お父様の少し後ろに控えていた家令が一歩前に出てくると、何か言いたげに帽子をとってアリーシアに頭を下げた。
「奥様に送金を止められて、どうしても持って来られなかったんです。最後にあの家を片付けたとき、何一つ金目のものが残っておらず、あなたが働いてなんとかパンを買っていたと聞いて私は……」
もう三年以上も前のことになる。いまさらそんなことを言われても、アリーシアにどうしてほしいというのか。父親も頭こそ下げなかったが、何かに耐えるように体の横でこぶしを作っている。
「あの時は私も頭に血が上っていた。お前がなんとかセシリアを生かしてくれていたのだと、後から知った」
知ったからどうだというのだろうか。アリーシアは冷めた目で父親と家令を見た。たった今知ったわけでもあるまいに、知ってから三年間、何かひとつでもアリーシアのためにしてくれたことがあっただろうか。
「だから、許せと。そう言いたいのですか」
家令は頭を下げたままだったが父親は当然のように頷いた。
「ああ。もう済んだことだ。お前は嫁ぐことになる。もう終わりにしなさい」
アリーシアは静かに絶望した。何を終わりにするのだろうか。
アリーシアはそもそもずっと何もせずに、ただ耐えていたではないか。何かをしていたのは、父親であり義母であり、義姉である。

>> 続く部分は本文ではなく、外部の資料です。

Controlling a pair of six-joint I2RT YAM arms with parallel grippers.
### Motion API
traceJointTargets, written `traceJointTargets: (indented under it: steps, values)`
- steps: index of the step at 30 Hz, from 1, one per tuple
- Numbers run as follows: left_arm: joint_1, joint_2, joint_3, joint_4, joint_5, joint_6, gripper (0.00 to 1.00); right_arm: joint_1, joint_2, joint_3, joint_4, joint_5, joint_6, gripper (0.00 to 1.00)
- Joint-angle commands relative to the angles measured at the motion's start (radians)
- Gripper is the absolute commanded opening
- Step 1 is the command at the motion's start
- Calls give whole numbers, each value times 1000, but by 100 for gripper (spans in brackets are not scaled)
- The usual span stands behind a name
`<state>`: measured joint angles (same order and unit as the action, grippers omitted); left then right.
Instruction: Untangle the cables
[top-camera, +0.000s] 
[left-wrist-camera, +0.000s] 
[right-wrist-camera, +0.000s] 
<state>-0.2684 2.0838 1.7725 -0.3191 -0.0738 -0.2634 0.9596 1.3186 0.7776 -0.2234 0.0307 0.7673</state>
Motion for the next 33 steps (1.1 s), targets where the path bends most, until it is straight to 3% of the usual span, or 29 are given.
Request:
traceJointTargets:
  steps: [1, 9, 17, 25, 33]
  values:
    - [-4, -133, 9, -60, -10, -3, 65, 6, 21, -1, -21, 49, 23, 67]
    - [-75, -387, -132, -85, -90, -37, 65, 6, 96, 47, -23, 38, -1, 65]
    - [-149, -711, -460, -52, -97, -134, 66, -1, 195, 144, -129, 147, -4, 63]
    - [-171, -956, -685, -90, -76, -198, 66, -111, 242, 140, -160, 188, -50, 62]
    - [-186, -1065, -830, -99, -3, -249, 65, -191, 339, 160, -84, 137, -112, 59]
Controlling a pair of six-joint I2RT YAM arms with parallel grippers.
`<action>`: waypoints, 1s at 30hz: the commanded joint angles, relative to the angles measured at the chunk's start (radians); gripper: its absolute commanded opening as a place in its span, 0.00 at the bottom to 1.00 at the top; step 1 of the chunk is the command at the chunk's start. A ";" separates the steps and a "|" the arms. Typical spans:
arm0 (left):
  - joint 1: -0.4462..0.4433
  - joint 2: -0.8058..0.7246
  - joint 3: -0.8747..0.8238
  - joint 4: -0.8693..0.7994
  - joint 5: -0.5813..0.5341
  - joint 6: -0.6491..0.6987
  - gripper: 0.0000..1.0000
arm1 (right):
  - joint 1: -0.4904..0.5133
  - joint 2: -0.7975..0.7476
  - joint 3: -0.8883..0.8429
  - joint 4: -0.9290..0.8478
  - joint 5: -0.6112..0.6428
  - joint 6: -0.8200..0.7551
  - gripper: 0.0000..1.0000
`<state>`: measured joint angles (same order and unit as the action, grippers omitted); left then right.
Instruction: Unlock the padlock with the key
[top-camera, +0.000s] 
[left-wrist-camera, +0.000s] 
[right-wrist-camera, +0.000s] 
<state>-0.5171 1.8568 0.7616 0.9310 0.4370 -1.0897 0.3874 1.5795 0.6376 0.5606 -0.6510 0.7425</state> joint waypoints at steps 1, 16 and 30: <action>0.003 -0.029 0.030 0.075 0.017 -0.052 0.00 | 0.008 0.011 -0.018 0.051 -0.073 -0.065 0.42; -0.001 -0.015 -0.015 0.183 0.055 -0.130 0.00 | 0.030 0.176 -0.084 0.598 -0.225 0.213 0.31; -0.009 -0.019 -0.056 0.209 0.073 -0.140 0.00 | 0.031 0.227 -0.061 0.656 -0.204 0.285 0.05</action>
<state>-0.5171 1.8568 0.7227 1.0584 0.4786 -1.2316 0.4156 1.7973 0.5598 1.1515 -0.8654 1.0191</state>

アリーシアは握り締めていた手を開くと、もらった飴をぽとりと地面に落とした。
お母様に食べさせたかった。お母様の最後はお父様が独占していたから、この飴を手に握らせてもあげられなかった。甘いものもかわいいものも大好きだった母はきっと微笑んでくれたことだろう。アリーシアにとっては、この飴が最後の希望であり光だったのだ。
「これはあの時の……」
父親も覚えていたのだろう。部屋に散らばった色とりどりの飴の包み紙を。
グシャリ。
「お嬢様! なにを!」
アリーシアは飴を靴で踏みつぶした。
父親が顔をしかめる。
そう、あの時の父親と同じように。すべての希望を踏みつぶしたあの時のように。
アリーシアはごめんなさいと心の中で女の子に謝った。大事な飴だっただろうに。
アリーシアは愚かにもずっと父親に期待していたのだ。母との時間を共有した自分たちは、いつかわかり合える日が来るのだと。
「済んだことです。終わりもなにも、あなたはきっと、私の父だったことは一度もなかった」
なかったことにしよう。最初からなかったものを失うことはできないのだから。
「戻ります」
家令が跳ねるように体を動かすと、馬車の扉を開ける。
空に雪が舞い始める。アリーシアの凍てついた心を映すかのように。
無言の馬車は、静かに走り始めた。